• GIVEN RECORDS
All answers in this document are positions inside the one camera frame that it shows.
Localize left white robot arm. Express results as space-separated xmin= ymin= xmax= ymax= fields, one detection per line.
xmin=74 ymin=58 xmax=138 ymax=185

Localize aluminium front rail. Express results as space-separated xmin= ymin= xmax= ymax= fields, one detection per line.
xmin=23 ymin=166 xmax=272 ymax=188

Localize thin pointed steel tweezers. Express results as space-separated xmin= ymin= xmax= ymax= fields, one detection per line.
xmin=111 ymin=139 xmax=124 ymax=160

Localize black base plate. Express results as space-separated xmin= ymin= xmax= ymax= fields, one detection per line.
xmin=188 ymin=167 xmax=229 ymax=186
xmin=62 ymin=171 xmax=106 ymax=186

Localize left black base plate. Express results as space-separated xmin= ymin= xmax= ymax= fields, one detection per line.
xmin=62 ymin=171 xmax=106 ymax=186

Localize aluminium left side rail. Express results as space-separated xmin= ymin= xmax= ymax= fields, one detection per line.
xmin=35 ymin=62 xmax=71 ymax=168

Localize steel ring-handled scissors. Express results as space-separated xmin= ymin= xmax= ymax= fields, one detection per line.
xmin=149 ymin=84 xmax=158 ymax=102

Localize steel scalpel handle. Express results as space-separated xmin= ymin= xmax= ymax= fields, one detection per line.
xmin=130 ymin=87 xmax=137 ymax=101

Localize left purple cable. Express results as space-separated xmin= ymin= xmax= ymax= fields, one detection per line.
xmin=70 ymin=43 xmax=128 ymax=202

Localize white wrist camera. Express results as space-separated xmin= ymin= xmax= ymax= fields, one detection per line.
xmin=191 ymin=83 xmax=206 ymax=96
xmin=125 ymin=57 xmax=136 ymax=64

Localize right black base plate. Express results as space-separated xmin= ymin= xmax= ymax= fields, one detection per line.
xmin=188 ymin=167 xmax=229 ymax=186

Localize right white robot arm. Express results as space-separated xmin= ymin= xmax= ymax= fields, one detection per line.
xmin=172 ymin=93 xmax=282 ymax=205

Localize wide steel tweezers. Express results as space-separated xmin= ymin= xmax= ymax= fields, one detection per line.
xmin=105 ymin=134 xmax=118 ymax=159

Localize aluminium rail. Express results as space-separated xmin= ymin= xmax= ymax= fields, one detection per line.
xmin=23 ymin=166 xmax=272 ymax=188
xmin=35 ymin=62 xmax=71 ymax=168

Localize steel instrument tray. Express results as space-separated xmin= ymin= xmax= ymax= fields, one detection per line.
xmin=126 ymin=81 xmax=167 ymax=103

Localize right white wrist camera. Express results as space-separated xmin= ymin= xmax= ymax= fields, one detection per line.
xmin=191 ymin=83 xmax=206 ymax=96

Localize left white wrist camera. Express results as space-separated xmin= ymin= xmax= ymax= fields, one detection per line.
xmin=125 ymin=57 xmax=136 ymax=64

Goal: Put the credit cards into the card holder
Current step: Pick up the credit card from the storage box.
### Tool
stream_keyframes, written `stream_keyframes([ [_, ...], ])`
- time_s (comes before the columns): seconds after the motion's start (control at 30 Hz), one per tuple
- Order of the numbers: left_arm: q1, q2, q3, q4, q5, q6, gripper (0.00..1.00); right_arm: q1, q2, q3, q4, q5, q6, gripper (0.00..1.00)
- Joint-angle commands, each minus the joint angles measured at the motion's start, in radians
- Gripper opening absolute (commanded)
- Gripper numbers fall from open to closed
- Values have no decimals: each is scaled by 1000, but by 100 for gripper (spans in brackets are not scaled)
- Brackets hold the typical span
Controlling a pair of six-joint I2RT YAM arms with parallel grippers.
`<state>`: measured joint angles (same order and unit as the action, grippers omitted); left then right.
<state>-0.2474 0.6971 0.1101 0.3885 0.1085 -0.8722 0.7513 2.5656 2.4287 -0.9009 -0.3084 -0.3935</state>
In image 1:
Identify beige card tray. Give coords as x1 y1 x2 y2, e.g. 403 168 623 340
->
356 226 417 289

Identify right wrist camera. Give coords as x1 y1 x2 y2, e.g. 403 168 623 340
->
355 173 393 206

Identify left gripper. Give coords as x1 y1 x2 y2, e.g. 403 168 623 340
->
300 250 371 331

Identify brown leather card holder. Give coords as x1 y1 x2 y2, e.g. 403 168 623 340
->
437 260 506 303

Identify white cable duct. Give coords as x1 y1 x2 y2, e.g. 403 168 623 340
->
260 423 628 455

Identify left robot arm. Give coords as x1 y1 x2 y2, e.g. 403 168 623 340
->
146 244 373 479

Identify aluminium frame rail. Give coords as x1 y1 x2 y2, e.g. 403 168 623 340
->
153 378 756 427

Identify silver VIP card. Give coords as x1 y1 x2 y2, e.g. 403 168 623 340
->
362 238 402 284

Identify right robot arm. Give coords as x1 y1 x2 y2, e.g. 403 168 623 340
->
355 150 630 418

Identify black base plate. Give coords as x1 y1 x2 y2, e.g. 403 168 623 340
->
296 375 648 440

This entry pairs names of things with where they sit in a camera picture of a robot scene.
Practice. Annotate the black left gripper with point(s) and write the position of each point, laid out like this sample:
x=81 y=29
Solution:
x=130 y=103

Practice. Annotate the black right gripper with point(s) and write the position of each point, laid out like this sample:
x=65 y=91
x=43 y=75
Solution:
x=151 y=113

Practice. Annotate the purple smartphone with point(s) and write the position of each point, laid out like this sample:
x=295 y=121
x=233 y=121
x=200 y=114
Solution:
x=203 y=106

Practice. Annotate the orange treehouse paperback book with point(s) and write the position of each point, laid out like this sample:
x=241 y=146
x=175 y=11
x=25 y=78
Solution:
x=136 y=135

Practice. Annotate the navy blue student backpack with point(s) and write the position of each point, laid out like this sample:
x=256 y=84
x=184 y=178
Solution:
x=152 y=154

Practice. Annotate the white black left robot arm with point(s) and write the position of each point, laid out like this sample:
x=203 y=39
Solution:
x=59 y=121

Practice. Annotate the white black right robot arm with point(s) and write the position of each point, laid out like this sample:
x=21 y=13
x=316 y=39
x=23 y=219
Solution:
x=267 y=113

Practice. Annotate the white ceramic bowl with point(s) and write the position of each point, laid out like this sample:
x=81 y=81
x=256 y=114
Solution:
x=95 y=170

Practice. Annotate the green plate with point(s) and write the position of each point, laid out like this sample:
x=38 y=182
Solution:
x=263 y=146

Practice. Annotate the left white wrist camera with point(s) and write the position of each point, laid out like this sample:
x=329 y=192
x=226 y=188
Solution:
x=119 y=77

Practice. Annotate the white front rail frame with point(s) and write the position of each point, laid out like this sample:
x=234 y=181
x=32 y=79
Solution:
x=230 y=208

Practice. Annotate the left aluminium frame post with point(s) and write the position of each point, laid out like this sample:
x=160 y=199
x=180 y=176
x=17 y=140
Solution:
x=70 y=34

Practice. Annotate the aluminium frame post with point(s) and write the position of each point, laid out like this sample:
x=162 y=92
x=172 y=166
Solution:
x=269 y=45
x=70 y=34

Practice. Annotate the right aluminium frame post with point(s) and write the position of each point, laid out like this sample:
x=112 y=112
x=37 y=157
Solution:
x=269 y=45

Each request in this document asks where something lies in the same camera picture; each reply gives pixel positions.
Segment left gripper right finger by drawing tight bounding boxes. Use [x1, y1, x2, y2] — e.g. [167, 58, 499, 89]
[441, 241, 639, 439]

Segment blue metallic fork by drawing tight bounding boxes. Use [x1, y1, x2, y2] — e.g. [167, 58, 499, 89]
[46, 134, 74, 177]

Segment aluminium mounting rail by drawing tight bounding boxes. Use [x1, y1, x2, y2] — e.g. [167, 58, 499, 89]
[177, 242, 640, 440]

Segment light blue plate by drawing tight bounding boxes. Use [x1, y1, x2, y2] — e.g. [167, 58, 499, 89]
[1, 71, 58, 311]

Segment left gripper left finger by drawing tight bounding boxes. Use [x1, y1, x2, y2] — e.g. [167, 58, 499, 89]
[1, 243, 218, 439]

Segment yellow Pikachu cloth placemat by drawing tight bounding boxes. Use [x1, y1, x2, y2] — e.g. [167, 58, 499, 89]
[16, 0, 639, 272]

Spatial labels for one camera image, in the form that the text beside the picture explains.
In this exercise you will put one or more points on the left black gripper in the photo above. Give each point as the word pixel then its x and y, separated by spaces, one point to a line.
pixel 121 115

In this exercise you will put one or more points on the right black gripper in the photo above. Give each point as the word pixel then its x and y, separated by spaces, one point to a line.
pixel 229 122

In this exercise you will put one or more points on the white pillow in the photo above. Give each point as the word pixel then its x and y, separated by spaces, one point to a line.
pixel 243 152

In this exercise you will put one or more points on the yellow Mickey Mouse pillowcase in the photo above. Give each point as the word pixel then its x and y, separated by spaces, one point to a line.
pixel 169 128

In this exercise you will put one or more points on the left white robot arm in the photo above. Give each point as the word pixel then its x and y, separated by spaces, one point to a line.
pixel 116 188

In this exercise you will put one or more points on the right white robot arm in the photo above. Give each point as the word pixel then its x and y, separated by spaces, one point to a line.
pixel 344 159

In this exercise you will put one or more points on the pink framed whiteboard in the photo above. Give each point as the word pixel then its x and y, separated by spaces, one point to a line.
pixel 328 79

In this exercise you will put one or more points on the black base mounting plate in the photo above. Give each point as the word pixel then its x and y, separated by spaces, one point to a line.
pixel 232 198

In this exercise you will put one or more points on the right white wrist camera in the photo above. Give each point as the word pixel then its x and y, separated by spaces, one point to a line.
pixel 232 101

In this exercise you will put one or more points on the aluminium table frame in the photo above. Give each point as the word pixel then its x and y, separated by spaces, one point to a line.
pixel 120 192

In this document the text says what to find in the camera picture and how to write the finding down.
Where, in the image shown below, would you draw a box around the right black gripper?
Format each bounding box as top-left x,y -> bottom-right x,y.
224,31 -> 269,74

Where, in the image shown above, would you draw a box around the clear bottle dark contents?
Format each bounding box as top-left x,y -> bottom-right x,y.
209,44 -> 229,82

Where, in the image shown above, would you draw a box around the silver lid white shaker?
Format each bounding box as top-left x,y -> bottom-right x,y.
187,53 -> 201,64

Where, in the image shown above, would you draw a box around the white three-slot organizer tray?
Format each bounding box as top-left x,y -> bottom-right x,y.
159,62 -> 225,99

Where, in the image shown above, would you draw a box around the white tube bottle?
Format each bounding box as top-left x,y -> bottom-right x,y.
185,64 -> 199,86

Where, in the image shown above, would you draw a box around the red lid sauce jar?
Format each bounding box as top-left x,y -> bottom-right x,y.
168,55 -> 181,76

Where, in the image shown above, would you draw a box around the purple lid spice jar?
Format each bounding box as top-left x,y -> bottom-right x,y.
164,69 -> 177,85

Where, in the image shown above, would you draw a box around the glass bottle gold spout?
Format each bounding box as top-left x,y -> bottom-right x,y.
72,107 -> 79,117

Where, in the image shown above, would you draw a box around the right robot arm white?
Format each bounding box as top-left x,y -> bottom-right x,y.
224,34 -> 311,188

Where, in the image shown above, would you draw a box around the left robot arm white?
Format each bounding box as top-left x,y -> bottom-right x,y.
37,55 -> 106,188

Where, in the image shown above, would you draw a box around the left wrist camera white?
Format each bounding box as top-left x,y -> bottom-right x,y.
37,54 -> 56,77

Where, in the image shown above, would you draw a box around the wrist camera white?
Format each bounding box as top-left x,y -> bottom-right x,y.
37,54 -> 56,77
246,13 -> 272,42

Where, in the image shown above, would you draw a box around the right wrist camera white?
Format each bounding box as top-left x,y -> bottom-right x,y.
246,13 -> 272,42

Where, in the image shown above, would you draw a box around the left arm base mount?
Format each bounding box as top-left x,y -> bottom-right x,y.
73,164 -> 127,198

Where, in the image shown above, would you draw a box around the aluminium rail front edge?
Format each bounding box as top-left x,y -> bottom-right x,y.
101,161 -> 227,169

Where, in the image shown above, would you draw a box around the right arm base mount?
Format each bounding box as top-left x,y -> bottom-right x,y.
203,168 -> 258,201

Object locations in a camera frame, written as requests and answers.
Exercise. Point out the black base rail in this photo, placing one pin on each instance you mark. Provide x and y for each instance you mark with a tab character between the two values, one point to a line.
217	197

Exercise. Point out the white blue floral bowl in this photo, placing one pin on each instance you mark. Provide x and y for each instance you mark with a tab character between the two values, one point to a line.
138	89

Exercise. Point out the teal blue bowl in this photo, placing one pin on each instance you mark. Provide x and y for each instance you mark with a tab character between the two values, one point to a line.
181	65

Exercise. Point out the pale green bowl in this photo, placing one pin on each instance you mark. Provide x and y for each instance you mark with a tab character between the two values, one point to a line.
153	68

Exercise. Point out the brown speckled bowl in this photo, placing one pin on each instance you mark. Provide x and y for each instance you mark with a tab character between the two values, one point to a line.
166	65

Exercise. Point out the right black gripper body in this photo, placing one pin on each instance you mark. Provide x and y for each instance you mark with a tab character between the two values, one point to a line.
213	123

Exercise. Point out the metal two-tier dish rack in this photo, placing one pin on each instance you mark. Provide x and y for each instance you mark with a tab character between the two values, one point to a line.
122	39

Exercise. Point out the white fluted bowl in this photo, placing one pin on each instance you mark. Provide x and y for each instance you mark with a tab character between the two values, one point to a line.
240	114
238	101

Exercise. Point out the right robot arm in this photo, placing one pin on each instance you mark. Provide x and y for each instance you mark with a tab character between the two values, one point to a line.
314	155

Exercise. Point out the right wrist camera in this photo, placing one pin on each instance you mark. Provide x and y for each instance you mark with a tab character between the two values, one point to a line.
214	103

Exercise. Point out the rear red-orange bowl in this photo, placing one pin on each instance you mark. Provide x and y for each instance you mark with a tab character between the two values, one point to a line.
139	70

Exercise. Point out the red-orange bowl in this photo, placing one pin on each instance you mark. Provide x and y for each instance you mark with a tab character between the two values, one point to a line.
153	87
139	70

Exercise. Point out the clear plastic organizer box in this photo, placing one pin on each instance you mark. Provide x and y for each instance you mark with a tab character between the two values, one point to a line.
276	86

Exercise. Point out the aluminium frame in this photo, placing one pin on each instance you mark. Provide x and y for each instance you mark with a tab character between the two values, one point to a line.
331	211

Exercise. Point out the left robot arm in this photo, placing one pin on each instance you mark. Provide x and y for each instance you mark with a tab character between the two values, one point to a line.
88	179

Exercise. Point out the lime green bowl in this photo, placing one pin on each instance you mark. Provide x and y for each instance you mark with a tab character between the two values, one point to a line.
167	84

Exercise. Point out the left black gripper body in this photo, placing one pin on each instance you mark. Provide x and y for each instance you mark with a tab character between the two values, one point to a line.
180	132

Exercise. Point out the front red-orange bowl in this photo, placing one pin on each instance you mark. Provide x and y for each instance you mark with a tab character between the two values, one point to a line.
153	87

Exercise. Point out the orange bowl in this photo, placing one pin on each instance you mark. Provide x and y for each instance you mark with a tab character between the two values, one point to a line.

• WHAT THE TASK REQUIRES
Where does the word "same" appear in the records? Copy every line that holds it.

• EXERCISE SOLUTION
`<state>`: measured joint angles (same order and unit as the action, grippers omitted); left then right.
Each request in this document asks where something lies in the same camera picture; each reply gives pixel positions.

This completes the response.